Records from a collection
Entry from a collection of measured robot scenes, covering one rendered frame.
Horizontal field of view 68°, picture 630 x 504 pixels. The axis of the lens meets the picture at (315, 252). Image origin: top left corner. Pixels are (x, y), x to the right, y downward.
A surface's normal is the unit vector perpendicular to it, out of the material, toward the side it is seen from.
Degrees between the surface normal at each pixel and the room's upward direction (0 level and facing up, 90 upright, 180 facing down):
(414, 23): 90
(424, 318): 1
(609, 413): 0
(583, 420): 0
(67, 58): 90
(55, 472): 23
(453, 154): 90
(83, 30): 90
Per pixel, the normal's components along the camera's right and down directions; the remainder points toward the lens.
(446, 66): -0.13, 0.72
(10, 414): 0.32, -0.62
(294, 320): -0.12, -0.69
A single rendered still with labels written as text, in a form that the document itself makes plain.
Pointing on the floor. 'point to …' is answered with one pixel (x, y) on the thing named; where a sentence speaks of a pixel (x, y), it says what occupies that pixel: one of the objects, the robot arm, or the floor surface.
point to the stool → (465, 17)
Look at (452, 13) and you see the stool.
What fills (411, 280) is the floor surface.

* * *

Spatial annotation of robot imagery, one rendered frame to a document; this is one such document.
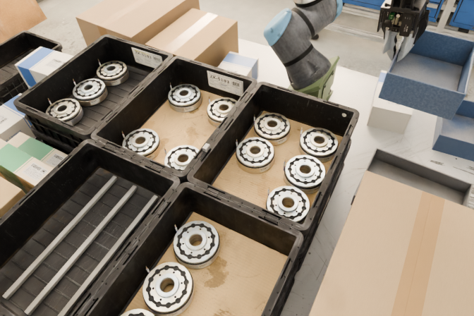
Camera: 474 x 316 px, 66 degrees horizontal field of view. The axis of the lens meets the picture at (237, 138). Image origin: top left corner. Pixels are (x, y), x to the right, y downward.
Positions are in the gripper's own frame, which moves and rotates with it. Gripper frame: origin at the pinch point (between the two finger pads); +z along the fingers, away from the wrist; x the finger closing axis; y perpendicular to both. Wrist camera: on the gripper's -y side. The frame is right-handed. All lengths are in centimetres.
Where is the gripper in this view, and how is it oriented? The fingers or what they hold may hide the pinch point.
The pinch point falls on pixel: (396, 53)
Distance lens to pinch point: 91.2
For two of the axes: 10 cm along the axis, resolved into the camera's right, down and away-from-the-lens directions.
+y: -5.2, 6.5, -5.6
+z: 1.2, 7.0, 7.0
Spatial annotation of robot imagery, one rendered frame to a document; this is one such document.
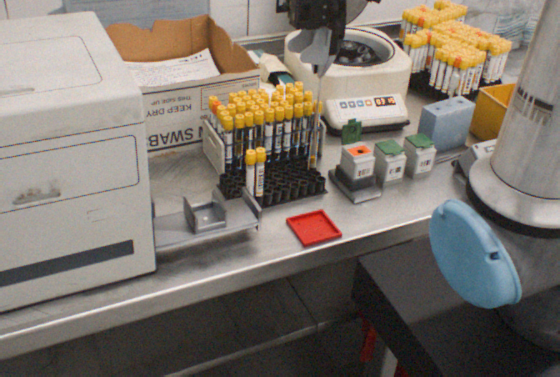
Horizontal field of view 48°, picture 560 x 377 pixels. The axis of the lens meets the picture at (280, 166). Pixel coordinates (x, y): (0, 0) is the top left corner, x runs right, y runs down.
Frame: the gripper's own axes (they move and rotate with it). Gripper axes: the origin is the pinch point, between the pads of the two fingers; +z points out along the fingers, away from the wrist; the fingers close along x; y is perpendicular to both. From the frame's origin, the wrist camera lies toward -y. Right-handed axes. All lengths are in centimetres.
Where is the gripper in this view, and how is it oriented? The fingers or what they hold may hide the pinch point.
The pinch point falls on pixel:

## What the task requires
Your answer should be the lines above, from the line containing "Look at (452, 13) and you see the stool." up to and including the line containing "What fills (411, 280) is the floor surface.", reproduced exactly and with nothing else.

## Solution for this task
Look at (452, 13) and you see the stool.
What fills (411, 280) is the floor surface.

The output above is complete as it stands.